Where digital video recorders brought us time-shifting-watching what you want when you want-a pair of new services introduce place-shifting: watching what you want where you want.

The idea of streaming media from your PC out into the world isn't exactly novel, but it's finally becoming useful for the masses. Orb Networks launched as a $10-a-month online streaming media service last November, then dropped the fee in March. And now the long-delayed Slingbox has arrived, a $250 gold-ingot-shaped device that sits between your cable box or DVR and your home network and feeds video over the Internet, with no additional monthly fees.

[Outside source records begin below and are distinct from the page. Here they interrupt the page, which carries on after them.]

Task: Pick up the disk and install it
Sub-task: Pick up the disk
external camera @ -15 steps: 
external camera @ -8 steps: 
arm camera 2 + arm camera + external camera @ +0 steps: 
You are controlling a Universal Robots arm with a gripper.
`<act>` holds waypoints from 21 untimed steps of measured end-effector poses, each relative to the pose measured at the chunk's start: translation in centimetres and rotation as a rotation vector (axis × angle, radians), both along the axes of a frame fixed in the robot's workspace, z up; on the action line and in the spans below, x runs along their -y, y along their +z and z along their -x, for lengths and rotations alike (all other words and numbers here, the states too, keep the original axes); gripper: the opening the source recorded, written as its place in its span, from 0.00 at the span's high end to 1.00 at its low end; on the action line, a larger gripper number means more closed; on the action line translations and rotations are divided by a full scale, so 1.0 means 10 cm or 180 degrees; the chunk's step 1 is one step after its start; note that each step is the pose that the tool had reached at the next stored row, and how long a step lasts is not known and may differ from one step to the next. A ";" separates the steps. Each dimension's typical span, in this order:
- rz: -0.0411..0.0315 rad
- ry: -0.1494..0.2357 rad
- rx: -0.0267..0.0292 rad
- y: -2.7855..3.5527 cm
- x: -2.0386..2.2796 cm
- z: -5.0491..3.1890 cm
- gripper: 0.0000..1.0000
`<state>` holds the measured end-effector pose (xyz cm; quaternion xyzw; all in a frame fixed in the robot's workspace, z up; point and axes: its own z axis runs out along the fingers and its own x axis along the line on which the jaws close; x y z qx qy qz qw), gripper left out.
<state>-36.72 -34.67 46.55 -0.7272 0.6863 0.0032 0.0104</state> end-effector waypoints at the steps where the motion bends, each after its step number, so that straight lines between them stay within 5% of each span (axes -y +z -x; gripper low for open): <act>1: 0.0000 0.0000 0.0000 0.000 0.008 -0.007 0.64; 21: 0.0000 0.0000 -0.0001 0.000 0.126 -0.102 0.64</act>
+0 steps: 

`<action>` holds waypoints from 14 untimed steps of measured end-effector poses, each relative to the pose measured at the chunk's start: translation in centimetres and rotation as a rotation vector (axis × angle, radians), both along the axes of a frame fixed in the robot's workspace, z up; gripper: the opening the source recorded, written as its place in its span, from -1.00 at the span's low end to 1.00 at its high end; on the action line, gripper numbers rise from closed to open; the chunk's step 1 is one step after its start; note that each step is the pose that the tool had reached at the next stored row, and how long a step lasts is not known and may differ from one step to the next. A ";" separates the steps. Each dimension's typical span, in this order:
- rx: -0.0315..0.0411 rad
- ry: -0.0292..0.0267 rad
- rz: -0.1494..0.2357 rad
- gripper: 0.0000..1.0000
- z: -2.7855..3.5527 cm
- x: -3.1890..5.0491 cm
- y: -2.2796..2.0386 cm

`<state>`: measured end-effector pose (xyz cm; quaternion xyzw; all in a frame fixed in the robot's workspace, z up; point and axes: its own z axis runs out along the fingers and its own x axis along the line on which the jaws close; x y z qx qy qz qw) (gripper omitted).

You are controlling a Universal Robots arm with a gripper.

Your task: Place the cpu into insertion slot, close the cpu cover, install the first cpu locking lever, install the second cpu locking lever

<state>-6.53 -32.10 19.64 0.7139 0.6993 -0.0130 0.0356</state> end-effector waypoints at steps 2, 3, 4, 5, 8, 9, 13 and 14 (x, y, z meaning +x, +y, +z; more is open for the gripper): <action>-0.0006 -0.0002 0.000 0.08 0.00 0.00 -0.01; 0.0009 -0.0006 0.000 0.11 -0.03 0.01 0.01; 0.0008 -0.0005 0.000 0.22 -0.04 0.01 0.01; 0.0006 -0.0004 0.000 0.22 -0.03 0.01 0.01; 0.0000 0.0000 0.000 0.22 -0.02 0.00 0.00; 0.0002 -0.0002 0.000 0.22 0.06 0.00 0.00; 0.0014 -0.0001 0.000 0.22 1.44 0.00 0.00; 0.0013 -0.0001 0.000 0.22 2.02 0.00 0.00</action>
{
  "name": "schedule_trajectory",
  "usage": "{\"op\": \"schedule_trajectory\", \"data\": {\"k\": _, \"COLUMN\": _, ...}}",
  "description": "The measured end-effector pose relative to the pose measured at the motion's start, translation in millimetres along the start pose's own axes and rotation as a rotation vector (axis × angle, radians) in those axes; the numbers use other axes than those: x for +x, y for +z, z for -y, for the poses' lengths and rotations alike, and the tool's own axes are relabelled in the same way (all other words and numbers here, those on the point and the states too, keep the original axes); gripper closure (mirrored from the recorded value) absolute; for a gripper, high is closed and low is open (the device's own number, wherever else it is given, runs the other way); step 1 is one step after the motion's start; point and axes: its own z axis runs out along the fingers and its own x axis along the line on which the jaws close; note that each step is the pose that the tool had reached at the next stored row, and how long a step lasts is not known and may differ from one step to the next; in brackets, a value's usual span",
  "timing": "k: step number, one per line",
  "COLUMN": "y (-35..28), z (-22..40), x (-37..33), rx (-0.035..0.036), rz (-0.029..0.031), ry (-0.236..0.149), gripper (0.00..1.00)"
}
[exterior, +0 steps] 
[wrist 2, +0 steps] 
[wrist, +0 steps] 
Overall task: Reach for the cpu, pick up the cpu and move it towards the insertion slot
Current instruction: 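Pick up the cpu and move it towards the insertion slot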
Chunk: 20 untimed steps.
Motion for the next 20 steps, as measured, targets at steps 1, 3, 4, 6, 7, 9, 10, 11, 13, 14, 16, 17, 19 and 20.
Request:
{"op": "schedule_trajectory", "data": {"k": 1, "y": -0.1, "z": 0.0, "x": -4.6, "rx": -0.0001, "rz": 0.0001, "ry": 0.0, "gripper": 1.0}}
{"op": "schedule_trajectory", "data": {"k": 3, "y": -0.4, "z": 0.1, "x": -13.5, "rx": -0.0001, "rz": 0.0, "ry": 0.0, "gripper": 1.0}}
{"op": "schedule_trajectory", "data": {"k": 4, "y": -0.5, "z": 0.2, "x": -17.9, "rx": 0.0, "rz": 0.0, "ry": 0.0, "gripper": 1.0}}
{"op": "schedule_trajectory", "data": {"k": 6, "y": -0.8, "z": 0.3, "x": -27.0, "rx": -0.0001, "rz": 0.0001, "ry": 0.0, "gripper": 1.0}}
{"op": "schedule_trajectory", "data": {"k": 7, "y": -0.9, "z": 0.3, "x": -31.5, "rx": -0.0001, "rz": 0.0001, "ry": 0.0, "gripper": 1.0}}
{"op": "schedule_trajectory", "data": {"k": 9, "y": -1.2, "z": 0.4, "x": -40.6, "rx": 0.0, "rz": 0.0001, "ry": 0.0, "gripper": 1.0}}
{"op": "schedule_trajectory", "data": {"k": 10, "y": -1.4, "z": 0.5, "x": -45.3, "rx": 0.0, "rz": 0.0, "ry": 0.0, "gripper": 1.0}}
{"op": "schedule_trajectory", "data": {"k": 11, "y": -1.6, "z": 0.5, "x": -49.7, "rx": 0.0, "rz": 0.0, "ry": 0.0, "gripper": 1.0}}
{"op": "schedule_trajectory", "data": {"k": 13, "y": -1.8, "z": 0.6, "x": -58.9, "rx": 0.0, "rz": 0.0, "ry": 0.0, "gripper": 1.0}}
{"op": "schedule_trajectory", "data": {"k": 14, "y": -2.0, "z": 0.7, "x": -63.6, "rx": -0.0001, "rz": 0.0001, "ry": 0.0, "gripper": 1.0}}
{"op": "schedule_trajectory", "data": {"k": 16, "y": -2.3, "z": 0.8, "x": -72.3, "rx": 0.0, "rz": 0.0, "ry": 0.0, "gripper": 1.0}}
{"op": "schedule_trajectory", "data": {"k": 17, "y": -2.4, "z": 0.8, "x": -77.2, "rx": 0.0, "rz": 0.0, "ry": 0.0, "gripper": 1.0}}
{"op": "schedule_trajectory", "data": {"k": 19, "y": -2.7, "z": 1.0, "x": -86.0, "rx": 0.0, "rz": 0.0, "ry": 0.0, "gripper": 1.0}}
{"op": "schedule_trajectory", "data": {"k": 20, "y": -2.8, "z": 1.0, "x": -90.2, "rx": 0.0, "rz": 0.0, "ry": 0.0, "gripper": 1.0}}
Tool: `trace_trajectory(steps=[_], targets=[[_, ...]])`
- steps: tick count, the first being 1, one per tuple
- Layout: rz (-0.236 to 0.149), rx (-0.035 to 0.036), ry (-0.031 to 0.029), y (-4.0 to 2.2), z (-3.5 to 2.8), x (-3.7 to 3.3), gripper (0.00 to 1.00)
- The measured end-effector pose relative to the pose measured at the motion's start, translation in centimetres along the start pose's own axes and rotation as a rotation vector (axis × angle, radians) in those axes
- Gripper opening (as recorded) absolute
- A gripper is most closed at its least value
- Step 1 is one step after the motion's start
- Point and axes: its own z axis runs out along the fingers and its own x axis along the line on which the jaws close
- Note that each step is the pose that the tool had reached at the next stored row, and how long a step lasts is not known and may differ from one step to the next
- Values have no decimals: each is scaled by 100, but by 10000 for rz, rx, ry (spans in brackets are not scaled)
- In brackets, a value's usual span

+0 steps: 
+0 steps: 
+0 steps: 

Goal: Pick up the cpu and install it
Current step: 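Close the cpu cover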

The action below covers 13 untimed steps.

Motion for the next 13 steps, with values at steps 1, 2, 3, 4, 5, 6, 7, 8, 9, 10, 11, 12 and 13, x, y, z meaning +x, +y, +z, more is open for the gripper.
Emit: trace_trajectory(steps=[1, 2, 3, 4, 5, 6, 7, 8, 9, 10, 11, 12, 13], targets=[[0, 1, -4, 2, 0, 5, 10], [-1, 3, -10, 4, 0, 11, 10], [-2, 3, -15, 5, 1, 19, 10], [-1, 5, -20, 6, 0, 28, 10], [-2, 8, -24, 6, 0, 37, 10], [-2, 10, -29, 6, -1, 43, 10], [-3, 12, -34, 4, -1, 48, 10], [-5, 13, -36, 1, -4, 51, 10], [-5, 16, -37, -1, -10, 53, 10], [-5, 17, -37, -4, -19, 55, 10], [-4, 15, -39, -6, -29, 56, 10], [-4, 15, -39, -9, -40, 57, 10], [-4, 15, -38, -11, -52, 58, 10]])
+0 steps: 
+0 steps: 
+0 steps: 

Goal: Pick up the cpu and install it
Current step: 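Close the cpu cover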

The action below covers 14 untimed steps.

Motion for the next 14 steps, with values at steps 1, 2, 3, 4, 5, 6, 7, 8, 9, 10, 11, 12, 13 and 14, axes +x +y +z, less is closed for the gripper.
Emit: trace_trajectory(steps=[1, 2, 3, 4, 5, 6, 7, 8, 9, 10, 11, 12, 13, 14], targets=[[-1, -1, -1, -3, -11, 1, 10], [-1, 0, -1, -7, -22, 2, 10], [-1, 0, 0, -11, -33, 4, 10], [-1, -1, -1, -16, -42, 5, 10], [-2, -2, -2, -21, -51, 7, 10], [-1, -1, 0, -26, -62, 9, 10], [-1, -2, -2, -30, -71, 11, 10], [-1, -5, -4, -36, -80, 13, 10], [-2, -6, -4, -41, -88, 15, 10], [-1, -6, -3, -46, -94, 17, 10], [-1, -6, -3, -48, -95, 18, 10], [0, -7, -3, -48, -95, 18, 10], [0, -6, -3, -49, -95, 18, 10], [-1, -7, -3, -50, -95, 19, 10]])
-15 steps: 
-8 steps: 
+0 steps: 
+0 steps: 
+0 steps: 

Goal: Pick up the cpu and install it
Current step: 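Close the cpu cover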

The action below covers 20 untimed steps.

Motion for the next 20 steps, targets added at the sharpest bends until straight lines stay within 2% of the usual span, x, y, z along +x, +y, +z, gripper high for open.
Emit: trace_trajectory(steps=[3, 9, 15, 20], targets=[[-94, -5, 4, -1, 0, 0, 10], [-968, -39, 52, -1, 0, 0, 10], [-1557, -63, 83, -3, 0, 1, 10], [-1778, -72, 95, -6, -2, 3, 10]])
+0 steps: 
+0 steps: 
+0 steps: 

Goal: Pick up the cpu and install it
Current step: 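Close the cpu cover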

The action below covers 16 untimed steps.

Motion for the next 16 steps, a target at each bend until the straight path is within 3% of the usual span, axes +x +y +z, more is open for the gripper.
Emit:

Orb and Slingbox have several similarities but also substantial differences. I brought my laptop to Starbucks, ordered a Venti, and put them to the test. See the facing page for my results.

Orb

From your pc to any device

Who it's for
Anyone with a PC-it's free!-but those with Media Center PCs or TV tuner cards will get the most from it.

What it does
Install the free Orb software on your home computer (PC only, although Mac and Linux versions are coming) and access all of that computer's media over the Internet. This includes live TV (if your PC has a compatible tuner card), video files, audio files and digital photos. You can also check out a webcam feed from home, schedule recordings on your home
PC (a free program guide is included), and listen to Audible audio books. Because Orb is a Web-based application, you
can view your stream on any computer (Mac included), Web-enabled phone or non-Palm PDA. Dell's Axim 50v Pocket PC provided an excellent picture during my Starbucks experiment.

Setup
Easy. The installer accurately located the media files on my home computer, asked just one simple question about my TV tuner source, and voil-I was streaming. On the road, you can access the media through any Web browser.

How it works
Audio and video quality will depend on how fast your Internet connection is, but overall I was impressed. Even on slow connections, audio plays smoothly and photos load quickly. Video was consistently smooth over broadband, especially when watching in a small on-screen window, as opposed to full-screen. The online program guide is helpful, but you have to load a new Web page for each channel and then click "Play."